## Task
The data below should be repeated exactly and in full.
──────── Material provided ────────
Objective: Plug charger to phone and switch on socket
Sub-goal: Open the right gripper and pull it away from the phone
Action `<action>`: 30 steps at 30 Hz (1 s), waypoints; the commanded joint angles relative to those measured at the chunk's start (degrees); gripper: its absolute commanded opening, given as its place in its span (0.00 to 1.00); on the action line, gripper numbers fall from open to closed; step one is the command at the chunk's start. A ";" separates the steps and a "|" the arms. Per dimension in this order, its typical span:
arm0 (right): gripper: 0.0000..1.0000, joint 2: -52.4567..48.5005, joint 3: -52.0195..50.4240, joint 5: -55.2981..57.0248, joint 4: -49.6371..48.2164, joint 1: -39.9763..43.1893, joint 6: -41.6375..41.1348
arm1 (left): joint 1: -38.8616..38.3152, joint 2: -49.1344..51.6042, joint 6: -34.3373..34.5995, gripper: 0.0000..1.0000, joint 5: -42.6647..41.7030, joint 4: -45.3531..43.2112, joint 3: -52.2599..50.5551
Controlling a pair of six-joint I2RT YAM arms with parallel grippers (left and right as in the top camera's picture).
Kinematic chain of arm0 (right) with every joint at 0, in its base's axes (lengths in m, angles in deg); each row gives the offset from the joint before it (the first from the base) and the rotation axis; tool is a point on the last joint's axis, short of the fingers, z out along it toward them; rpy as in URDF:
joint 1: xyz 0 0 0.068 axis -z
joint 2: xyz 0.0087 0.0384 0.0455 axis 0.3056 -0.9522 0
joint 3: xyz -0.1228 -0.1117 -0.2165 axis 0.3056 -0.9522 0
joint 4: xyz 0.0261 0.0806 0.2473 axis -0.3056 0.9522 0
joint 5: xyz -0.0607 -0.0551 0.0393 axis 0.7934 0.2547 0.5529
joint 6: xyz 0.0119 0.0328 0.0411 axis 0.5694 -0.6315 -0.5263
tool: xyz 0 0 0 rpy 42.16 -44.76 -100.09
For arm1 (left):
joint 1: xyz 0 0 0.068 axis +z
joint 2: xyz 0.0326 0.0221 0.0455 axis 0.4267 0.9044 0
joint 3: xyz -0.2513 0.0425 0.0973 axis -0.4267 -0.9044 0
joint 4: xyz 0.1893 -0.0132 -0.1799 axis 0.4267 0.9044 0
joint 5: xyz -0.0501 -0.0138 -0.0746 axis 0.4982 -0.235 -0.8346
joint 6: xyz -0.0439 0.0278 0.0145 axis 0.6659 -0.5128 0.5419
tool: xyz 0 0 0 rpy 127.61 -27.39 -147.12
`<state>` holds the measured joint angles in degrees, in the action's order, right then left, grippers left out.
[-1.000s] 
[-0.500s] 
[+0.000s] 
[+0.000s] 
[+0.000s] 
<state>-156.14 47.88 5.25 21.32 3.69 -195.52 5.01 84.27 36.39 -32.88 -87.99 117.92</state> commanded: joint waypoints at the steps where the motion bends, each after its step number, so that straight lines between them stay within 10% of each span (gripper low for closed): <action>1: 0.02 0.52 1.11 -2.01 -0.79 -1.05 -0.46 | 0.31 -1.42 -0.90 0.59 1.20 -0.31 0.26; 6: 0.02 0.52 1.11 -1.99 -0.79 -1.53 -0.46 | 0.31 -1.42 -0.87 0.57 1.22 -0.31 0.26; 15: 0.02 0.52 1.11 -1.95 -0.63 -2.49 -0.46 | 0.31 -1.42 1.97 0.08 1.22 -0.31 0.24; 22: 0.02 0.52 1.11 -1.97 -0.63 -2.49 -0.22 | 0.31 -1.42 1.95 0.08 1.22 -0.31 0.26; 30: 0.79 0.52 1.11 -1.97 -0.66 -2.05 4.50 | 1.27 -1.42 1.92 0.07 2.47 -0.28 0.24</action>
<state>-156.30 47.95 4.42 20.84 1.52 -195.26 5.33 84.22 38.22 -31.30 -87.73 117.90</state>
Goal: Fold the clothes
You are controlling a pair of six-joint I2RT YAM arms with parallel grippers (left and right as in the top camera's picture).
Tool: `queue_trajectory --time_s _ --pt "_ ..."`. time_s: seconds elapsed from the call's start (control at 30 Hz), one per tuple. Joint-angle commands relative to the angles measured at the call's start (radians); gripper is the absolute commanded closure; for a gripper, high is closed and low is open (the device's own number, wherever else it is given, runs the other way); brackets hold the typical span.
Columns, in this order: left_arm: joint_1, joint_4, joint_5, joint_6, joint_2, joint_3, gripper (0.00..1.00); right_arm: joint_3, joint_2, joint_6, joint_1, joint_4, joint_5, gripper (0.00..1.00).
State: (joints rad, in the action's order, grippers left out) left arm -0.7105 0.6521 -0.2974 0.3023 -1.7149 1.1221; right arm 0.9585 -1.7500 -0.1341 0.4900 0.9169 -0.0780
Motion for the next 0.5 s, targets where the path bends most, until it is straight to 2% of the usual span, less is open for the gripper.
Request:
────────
## Completed task
Objective: Plug charger to phone and switch on socket
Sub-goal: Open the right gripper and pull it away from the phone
Action `<action>`: 30 steps at 30 Hz (1 s), waypoints; the commanded joint angles relative to those measured at the chunk's start (degrees); gripper: its absolute commanded opening, given as its place in its span (0.00 to 1.00); on the action line, gripper numbers fall from open to closed; step one is the command at the chunk's start. A ";" separates the steps and a "|" the arms. Per dimension in this order, its typical span:
arm0 (right): gripper: 0.0000..1.0000, joint 2: -52.4567..48.5005, joint 3: -52.0195..50.4240, joint 5: -55.2981..57.0248, joint 4: -49.6371..48.2164, joint 1: -39.9763..43.1893, joint 6: -41.6375..41.1348
arm1 (left): joint 1: -38.8616..38.3152, joint 2: -49.1344..51.6042, joint 6: -34.3373..34.5995, gripper: 0.0000..1.0000, joint 5: -42.6647..41.7030, joint 4: -45.3531..43.2112, joint 3: -52.2599..50.5551
Controlling a pair of six-joint I2RT YAM arms with parallel grippers (left and right as in the top camera's picture).
Kinematic chain of arm0 (right) with every joint at 0, in its base's axes (lengths in m, angles in deg); each row gives the offset from the joint before it (the first from the base) and the rotation axis; tool is a point on the last joint's axis, short of the fingers, z out along it toward them; rpy as in URDF:
joint 1: xyz 0 0 0.068 axis -z
joint 2: xyz 0.0087 0.0384 0.0455 axis 0.3056 -0.9522 0
joint 3: xyz -0.1228 -0.1117 -0.2165 axis 0.3056 -0.9522 0
joint 4: xyz 0.0261 0.0806 0.2473 axis -0.3056 0.9522 0
joint 5: xyz -0.0607 -0.0551 0.0393 axis 0.7934 0.2547 0.5529
joint 6: xyz 0.0119 0.0328 0.0411 axis 0.5694 -0.6315 -0.5263
tool: xyz 0 0 0 rpy 42.16 -44.76 -100.09
For arm1 (left):
joint 1: xyz 0 0 0.068 axis +z
joint 2: xyz 0.0326 0.0221 0.0455 axis 0.4267 0.9044 0
joint 3: xyz -0.2513 0.0425 0.0973 axis -0.4267 -0.9044 0
joint 4: xyz 0.1893 -0.0132 -0.1799 axis 0.4267 0.9044 0
joint 5: xyz -0.0501 -0.0138 -0.0746 axis 0.4982 -0.235 -0.8346
joint 6: xyz -0.0439 0.0278 0.0145 axis 0.6659 -0.5128 0.5419
tool: xyz 0 0 0 rpy 127.61 -27.39 -147.12
`<state>` holds the measured joint angles in degrees, in the action's order, right then left, grippers left out.
[-1.000s] 
[-0.500s] 
[+0.000s] 
[+0.000s] 
[+0.000s] 
<state>-156.14 47.88 5.25 21.32 3.69 -195.52 5.01 84.27 36.39 -32.88 -87.99 117.92</state> commanded: joint waypoints at the steps where the motion bends, each after its step number, so that straight lines between them stay within 10% of each span (gripper low for closed): <action>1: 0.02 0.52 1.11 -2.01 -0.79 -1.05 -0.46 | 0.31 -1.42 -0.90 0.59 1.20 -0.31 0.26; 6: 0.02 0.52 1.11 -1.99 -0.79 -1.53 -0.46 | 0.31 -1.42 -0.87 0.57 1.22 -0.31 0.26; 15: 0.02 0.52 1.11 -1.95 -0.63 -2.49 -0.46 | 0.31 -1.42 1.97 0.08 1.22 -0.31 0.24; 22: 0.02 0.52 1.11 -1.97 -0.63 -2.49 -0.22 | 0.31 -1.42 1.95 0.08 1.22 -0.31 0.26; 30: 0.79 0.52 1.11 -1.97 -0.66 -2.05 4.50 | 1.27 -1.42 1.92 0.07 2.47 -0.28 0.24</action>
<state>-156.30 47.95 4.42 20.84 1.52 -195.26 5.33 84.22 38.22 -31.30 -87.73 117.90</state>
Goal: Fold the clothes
You are controlling a pair of six-joint I2RT YAM arms with parallel grippers (left and right as in the top camera's picture).
Tool: `queue_trajectory --time_s _ --pt "_ ..."`. time_s: seconds elapsed from the call's start (control at 30 Hz), one per tuple. Joint-angle commands relative to the angles measured at the call's start (radians); gripper is the absolute commanded closure; for a gripper, high is closed and low is open (the device's own number, wherever else it is given, runs the other way); brackets hold the typical span.
Columns, in this order: left_arm: joint_1, joint_4, joint_5, joint_6, joint_2, joint_3, gripper (0.00..1.00); right_arm: joint_3, joint_2, joint_6, joint_1, joint_4, joint_5, gripper (0.00..1.00).
State: (joints rad, in the action's order, grippers left out) left arm -0.7105 0.6521 -0.2974 0.3023 -1.7149 1.1221; right arm 0.9585 -1.7500 -0.1341 0.4900 0.9169 -0.0780
Motion for the next 0.5 s, targets where the path bends most, until it is straight to 2% of the usual span, less is open for the gripper.
Request:

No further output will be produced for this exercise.